The data:
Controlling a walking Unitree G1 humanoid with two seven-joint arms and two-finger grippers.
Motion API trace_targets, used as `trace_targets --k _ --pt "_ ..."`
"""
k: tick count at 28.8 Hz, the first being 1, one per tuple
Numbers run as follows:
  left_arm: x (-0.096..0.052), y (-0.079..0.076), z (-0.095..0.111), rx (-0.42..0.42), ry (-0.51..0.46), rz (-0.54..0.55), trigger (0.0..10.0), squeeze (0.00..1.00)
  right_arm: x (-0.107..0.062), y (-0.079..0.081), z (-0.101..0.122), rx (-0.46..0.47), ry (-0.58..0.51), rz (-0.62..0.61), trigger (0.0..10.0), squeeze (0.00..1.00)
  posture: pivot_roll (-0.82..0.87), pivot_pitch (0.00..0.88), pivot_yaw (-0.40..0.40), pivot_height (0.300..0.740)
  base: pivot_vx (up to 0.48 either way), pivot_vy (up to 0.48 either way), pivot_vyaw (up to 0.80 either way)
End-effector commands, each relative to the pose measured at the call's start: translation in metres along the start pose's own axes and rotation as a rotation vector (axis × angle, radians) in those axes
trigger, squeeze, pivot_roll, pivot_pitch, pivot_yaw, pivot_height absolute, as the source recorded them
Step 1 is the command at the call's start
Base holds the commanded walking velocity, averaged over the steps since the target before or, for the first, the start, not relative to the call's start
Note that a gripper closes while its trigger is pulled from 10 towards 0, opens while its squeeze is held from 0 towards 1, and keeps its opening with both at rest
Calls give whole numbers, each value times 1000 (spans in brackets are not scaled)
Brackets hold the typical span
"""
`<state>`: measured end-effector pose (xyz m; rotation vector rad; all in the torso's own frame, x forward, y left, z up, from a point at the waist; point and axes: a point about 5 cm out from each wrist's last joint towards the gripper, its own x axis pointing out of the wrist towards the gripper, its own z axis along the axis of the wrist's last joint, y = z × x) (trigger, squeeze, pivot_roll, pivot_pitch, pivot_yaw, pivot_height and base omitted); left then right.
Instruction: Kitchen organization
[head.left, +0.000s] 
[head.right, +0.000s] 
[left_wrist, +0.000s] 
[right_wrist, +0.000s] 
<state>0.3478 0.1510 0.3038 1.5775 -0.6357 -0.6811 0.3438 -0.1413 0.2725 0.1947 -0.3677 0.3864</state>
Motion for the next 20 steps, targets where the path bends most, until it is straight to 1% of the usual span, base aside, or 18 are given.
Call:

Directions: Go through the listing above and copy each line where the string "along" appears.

Result:
End-effector commands, each relative to the pose measured at the call's start: translation in metres along the start pose's own axes and rotation as a rotation vector (axis × angle, radians) in those axes
`<state>`: measured end-effector pose (xyz m; rotation vector rad; all in the torso's own frame, x forward, y left, z up, from a point at the waist; point and axes: a point about 5 cm out from each wrist's last joint towards the gripper, its own x axis pointing out of the wrist towards the gripper, its own z axis along the axis of the wrist's last joint, y = z × x) (trigger, squeeze, pivot_roll, pivot_pitch, pivot_yaw, pivot_height and base omitted); left then right.

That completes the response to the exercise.